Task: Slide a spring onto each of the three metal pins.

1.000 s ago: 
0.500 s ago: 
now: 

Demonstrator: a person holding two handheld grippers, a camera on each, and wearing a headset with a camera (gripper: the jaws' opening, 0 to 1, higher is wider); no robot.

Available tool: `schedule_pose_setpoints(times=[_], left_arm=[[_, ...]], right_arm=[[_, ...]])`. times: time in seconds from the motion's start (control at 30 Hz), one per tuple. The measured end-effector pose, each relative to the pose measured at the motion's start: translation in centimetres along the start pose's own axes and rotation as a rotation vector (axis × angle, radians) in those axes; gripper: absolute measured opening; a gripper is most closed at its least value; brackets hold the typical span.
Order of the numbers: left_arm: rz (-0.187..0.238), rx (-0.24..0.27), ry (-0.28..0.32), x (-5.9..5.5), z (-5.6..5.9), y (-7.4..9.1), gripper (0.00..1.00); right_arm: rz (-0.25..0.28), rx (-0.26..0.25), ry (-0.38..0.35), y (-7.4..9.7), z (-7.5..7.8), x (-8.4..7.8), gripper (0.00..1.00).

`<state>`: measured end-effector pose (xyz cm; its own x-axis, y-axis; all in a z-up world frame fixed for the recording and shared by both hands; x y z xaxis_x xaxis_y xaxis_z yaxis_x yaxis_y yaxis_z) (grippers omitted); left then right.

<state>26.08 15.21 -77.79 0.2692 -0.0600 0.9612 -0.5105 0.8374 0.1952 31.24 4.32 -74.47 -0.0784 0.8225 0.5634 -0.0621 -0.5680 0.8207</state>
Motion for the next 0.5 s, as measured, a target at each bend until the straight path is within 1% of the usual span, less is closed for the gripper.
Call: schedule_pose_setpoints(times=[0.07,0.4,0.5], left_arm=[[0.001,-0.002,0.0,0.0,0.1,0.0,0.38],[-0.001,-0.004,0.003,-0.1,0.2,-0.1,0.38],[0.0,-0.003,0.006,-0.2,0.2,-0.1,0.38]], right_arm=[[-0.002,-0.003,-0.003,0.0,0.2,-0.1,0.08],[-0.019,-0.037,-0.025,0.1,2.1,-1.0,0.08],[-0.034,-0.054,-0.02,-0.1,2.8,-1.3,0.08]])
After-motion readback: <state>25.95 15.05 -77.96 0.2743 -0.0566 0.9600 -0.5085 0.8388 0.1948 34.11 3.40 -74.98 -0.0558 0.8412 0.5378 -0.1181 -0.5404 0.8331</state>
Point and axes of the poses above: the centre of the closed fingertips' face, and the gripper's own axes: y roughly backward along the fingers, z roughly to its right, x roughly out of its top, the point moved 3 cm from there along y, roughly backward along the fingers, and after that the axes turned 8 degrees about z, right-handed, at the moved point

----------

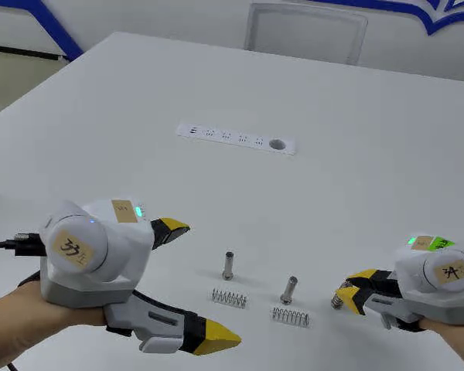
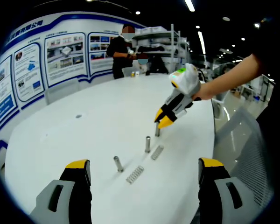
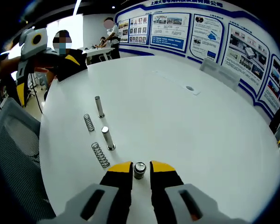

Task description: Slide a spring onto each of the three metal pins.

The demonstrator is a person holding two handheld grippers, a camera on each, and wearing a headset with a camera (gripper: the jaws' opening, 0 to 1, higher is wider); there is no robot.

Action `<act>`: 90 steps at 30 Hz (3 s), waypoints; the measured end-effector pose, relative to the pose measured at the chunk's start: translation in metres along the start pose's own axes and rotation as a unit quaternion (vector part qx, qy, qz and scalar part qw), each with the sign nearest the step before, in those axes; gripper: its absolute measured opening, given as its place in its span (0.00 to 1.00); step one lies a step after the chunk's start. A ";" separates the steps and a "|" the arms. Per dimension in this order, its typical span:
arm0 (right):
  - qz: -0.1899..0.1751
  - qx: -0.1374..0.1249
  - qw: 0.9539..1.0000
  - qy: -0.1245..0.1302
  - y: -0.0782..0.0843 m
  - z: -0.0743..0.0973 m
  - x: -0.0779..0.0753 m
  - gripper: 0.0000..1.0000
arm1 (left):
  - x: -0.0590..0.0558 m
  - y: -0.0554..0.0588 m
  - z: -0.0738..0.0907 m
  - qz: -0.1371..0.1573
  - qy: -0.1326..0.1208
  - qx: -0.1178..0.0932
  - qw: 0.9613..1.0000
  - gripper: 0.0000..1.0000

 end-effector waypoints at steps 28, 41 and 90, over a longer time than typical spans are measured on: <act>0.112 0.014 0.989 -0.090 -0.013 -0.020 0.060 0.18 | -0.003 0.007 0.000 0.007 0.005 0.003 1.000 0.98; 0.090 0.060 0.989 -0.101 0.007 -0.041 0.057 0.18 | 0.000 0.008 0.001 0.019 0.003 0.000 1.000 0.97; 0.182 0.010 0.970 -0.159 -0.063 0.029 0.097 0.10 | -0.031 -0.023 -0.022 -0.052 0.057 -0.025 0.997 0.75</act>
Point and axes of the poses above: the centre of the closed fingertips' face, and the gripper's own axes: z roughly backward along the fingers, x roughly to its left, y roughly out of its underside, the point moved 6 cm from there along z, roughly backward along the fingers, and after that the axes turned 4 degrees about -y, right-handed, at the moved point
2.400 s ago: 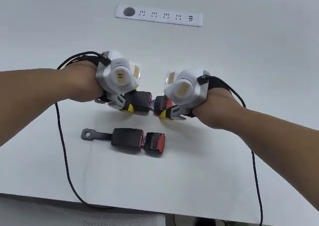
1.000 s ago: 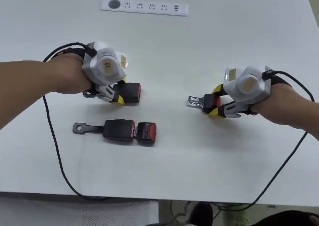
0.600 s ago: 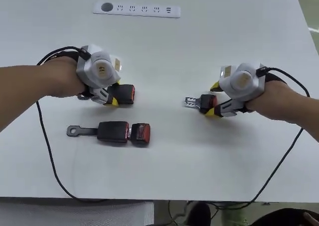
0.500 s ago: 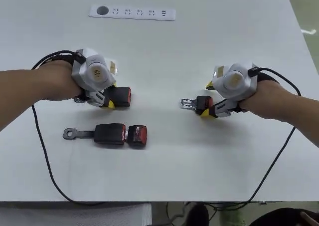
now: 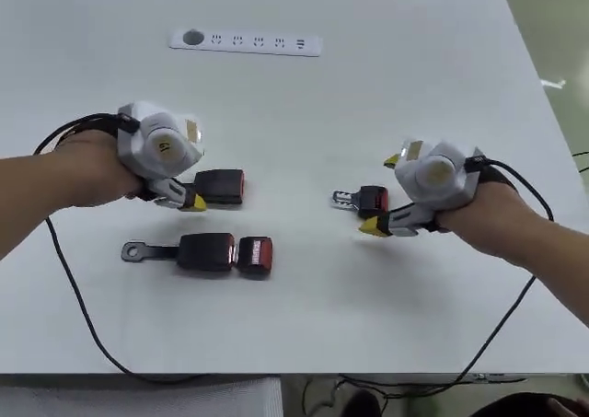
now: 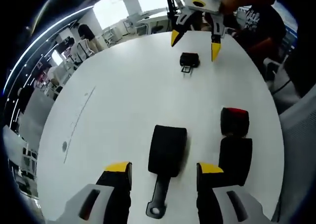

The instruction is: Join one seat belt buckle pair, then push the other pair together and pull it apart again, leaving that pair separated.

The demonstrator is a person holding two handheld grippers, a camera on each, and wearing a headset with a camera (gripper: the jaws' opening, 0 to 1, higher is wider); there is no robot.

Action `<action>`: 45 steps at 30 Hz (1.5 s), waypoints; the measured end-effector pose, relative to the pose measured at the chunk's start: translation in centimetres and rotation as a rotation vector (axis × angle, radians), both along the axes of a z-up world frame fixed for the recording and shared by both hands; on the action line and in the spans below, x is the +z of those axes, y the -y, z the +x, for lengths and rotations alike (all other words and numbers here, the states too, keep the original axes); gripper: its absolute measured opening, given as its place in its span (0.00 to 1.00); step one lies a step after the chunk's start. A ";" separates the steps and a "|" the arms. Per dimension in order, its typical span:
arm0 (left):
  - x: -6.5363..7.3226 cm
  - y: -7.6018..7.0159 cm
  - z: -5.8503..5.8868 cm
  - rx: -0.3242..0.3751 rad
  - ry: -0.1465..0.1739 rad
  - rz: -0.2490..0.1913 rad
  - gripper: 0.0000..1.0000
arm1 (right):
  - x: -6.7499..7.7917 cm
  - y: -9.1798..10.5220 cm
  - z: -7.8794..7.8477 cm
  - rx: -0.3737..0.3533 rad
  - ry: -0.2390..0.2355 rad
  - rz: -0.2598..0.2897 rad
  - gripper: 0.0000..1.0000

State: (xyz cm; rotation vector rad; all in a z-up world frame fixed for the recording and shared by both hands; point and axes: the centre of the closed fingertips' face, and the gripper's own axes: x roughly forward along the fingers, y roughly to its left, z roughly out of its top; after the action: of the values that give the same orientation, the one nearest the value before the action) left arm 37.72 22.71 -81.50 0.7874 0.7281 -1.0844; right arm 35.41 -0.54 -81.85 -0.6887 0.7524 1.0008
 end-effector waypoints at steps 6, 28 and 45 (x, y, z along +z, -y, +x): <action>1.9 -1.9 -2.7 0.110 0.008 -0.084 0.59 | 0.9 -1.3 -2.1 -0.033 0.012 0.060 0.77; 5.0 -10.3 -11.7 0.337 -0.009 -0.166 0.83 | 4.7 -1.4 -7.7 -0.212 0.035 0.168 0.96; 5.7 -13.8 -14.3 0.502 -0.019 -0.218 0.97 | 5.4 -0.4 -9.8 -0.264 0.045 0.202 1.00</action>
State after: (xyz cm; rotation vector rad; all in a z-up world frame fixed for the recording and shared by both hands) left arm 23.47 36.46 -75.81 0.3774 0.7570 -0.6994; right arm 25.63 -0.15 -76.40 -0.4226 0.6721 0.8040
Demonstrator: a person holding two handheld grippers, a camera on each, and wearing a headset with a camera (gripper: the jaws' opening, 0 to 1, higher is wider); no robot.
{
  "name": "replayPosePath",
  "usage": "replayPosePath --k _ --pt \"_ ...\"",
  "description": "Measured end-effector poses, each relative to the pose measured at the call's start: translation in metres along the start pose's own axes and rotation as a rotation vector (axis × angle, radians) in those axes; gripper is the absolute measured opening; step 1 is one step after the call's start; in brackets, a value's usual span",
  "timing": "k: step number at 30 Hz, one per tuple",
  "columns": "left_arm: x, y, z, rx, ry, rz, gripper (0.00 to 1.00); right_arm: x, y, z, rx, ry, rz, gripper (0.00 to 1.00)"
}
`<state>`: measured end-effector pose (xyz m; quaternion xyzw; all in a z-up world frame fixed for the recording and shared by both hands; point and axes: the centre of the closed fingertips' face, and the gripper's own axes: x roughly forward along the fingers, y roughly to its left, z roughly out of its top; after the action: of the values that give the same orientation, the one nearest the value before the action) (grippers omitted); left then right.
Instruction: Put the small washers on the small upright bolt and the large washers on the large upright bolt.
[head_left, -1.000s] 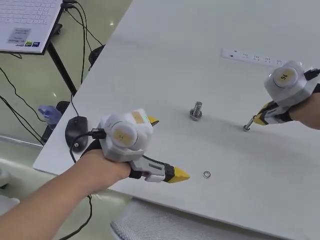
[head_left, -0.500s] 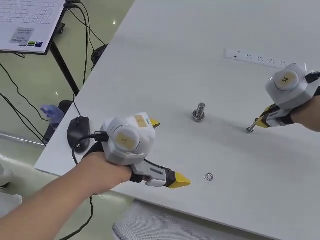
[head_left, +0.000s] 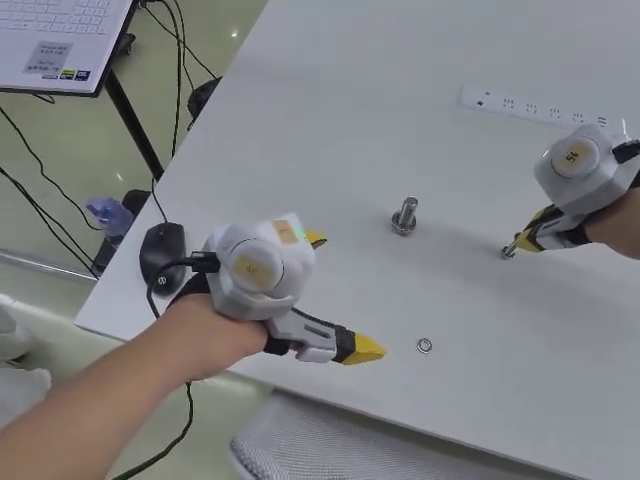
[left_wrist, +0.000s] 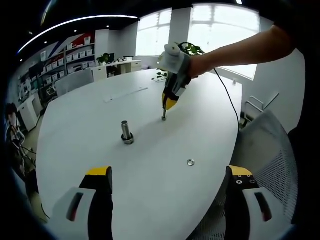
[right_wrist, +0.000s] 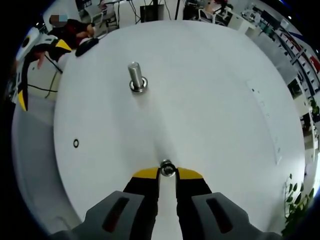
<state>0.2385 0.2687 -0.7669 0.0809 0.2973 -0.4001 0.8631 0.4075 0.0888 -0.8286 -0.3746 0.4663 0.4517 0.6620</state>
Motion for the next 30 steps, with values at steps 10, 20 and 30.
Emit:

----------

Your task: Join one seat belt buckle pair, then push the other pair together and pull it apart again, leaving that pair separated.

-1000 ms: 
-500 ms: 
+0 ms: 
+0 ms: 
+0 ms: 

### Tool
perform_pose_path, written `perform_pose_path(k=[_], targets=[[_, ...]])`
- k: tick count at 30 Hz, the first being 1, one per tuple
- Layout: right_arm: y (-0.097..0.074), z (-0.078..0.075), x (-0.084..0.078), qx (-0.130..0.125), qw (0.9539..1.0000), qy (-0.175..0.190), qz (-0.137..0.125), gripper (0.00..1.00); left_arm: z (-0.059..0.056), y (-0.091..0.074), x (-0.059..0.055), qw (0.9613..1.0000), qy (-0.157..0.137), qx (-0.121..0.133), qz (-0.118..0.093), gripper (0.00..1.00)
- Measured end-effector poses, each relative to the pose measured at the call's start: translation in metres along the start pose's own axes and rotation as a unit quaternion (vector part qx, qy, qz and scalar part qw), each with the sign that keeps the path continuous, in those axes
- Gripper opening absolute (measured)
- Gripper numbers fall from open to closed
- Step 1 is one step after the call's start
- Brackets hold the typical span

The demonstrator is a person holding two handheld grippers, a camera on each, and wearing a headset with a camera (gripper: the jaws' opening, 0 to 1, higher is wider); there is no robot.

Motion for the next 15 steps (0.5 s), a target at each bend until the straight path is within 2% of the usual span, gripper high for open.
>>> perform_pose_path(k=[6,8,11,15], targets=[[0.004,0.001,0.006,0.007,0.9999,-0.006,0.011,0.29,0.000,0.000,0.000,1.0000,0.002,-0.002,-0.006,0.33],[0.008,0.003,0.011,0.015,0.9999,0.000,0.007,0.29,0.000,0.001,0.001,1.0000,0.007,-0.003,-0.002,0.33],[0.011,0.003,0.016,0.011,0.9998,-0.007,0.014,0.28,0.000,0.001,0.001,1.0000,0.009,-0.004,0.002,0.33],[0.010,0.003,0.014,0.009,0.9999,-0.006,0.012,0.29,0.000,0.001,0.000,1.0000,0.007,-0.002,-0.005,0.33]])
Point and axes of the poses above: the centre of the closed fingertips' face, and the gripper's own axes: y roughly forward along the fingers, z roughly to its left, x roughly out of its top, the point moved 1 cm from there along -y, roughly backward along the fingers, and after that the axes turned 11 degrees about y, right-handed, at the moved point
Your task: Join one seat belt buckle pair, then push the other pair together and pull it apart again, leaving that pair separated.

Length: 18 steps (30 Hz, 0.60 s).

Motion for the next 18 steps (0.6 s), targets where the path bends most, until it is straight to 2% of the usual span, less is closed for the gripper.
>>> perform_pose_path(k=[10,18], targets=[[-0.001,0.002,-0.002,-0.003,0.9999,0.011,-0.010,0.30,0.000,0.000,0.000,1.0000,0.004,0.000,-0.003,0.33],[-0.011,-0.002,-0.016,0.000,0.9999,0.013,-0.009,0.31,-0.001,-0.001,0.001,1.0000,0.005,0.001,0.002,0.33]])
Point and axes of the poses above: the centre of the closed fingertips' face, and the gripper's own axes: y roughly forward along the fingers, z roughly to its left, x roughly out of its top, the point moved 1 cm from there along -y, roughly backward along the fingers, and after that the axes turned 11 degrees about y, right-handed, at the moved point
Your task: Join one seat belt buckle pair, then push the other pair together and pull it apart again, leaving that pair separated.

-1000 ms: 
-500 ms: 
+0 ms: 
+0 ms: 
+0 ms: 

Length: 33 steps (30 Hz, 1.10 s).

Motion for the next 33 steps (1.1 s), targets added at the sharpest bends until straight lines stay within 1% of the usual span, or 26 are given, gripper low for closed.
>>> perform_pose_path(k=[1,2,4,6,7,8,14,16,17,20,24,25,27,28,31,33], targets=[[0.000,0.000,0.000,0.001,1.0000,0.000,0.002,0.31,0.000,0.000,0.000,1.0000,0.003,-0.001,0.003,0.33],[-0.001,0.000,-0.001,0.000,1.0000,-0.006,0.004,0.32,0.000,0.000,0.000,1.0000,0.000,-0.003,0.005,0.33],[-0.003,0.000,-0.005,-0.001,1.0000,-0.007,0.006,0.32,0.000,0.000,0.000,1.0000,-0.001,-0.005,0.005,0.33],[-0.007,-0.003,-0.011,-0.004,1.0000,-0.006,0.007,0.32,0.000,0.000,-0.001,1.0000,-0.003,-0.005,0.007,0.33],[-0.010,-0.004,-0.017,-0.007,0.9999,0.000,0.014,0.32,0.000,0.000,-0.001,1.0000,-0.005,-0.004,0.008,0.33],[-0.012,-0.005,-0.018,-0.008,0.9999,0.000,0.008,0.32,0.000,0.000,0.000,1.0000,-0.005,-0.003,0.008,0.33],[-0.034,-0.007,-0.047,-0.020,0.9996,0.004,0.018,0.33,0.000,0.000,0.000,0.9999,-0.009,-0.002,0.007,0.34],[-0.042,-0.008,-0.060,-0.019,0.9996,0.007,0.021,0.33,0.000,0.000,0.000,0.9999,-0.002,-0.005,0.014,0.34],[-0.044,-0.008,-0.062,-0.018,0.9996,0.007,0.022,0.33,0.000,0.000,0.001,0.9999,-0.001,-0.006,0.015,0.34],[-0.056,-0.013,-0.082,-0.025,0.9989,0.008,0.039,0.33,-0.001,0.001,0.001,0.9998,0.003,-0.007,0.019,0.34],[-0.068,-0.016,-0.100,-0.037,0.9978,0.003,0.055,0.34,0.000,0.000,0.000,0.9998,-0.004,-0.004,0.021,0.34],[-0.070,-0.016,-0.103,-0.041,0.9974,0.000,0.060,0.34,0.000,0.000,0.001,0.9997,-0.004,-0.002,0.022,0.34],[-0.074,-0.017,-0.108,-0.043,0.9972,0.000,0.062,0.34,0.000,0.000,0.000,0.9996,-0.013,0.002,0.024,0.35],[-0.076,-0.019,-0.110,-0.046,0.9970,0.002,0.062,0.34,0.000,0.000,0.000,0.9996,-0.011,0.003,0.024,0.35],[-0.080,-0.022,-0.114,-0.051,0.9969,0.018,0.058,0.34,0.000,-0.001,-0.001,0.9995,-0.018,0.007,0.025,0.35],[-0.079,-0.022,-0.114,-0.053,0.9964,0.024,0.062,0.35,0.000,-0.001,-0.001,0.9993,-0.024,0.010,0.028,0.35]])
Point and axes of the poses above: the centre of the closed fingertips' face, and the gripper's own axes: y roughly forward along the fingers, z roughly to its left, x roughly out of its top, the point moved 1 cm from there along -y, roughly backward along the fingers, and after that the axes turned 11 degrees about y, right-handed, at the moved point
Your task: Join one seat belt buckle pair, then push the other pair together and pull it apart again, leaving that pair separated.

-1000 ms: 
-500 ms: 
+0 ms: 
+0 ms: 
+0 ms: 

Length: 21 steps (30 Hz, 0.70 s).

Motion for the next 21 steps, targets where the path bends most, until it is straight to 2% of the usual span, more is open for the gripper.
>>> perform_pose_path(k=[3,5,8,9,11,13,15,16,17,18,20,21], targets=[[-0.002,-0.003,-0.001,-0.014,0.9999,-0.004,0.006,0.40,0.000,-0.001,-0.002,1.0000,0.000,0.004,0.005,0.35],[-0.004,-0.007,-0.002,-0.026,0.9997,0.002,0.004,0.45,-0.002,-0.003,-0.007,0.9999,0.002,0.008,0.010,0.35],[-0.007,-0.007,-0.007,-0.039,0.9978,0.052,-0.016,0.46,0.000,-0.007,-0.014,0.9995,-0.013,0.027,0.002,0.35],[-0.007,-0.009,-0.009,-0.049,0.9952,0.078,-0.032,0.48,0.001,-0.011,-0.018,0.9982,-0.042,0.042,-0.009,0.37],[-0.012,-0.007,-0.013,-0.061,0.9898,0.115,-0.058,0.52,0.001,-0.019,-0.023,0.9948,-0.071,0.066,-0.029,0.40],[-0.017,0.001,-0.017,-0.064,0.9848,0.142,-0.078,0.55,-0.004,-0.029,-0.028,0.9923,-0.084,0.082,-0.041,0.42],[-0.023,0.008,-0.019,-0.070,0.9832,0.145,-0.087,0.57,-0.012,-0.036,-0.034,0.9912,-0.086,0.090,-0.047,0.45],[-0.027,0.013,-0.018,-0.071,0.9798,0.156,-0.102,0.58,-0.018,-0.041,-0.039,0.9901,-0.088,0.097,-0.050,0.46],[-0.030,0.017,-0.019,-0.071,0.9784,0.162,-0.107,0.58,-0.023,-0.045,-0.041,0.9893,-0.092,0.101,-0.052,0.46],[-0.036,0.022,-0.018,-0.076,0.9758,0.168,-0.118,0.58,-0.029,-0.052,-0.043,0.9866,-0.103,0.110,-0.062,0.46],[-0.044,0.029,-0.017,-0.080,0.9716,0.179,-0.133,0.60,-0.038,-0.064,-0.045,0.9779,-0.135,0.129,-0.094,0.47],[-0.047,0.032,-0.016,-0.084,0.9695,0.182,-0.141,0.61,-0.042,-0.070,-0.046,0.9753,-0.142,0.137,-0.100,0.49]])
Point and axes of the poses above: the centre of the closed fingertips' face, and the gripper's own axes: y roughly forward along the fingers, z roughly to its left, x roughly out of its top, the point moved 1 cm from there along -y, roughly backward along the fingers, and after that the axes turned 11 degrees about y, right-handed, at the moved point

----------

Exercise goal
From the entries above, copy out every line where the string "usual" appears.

Result of this task
Motion for the next 0.5 s, as measured, a target at each bend until the straight path is within 1% of the usual span, less is closed for the gripper.
  "description": "Measured end-effector poses, each relative to the pose measured at the call's start: translation in metres along the start pose's own axes and rotation as a rotation vector (axis × angle, radians) in those axes; gripper is the absolute measured opening; step 1 is one step after the call's start; in brackets, a value's usual span",
Motion for the next 15 steps (0.5 s), a target at each bend until the straight path is within 2% of the usual span, gripper high for open.
Motion for the next 18 steps (0.6 s), targets where the path bends most, until it is straight to 2% of the usual span, less is closed for the gripper.
Motion for the next 33 steps (1.1 s), targets added at the sharpest bends until straight lines stay within 1% of the usual span, or 26 are given, gripper low for closed.
Motion for the next 21 steps, targets where the path bends most, until it is straight to 2% of the usual span, more is open for the gripper.

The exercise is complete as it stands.